● **Data to examine**
******

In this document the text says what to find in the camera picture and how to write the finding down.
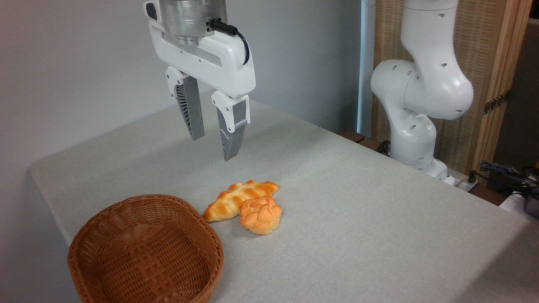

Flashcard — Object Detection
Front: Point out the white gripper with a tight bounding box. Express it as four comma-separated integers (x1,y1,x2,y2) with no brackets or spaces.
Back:
143,0,256,162

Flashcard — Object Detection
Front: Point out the round knotted bread roll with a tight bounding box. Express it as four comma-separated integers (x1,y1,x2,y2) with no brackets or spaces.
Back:
239,196,283,235

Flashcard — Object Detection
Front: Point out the long braided bread loaf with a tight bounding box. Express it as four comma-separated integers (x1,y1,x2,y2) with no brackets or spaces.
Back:
203,180,280,222

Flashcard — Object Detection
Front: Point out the brown woven wicker basket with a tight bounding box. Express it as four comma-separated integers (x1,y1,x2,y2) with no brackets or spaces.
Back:
67,194,224,303

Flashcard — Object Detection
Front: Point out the dark brown wooden ledge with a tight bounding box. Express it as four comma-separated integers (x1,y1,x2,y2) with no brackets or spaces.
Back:
339,130,393,157

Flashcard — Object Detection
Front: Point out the white vertical pole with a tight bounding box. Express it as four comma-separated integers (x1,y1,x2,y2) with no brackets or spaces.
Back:
357,0,376,138

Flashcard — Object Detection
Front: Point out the white power strip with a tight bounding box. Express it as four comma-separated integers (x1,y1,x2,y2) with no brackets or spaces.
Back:
444,168,480,193

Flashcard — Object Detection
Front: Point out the wooden woven folding screen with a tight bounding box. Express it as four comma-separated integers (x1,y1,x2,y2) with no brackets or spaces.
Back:
373,0,534,186

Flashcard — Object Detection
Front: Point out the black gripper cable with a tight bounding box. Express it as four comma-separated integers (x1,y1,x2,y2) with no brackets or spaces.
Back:
209,19,251,66

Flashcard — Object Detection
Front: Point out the bundle of black cables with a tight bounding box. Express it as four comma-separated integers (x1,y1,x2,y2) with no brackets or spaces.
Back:
468,161,539,199

******

● **Work instructions**
Copy out the data exactly and keep the pictures out.

● **Response to this exercise**
In this document the text says what to find in the camera picture and how to write the finding down.

Flashcard — Object Detection
Front: Point out the white gripper with a tight bounding box. Express it as four comma-separated integers (x1,y1,x2,y2) with no brackets or spaces.
Back:
143,0,256,162

Flashcard — Object Detection
Front: Point out the round knotted bread roll with a tight bounding box. Express it as four comma-separated integers (x1,y1,x2,y2) with no brackets or spaces.
Back:
239,196,283,235

Flashcard — Object Detection
Front: Point out the long braided bread loaf with a tight bounding box. Express it as four comma-separated integers (x1,y1,x2,y2) with no brackets or spaces.
Back:
203,180,280,222

Flashcard — Object Detection
Front: Point out the brown woven wicker basket with a tight bounding box. Express it as four comma-separated integers (x1,y1,x2,y2) with no brackets or spaces.
Back:
67,194,224,303

Flashcard — Object Detection
Front: Point out the dark brown wooden ledge with a tight bounding box. Express it as four comma-separated integers (x1,y1,x2,y2) with no brackets or spaces.
Back:
339,130,393,157

Flashcard — Object Detection
Front: Point out the white vertical pole with a tight bounding box. Express it as four comma-separated integers (x1,y1,x2,y2) with no brackets or spaces.
Back:
357,0,376,138

Flashcard — Object Detection
Front: Point out the white power strip with a tight bounding box. Express it as four comma-separated integers (x1,y1,x2,y2) with no brackets or spaces.
Back:
444,168,480,193

Flashcard — Object Detection
Front: Point out the wooden woven folding screen with a tight bounding box. Express it as four comma-separated integers (x1,y1,x2,y2) with no brackets or spaces.
Back:
373,0,534,186

Flashcard — Object Detection
Front: Point out the black gripper cable with a tight bounding box. Express it as four comma-separated integers (x1,y1,x2,y2) with no brackets or spaces.
Back:
209,19,251,66

Flashcard — Object Detection
Front: Point out the bundle of black cables with a tight bounding box. Express it as four comma-separated integers (x1,y1,x2,y2) with no brackets or spaces.
Back:
468,161,539,199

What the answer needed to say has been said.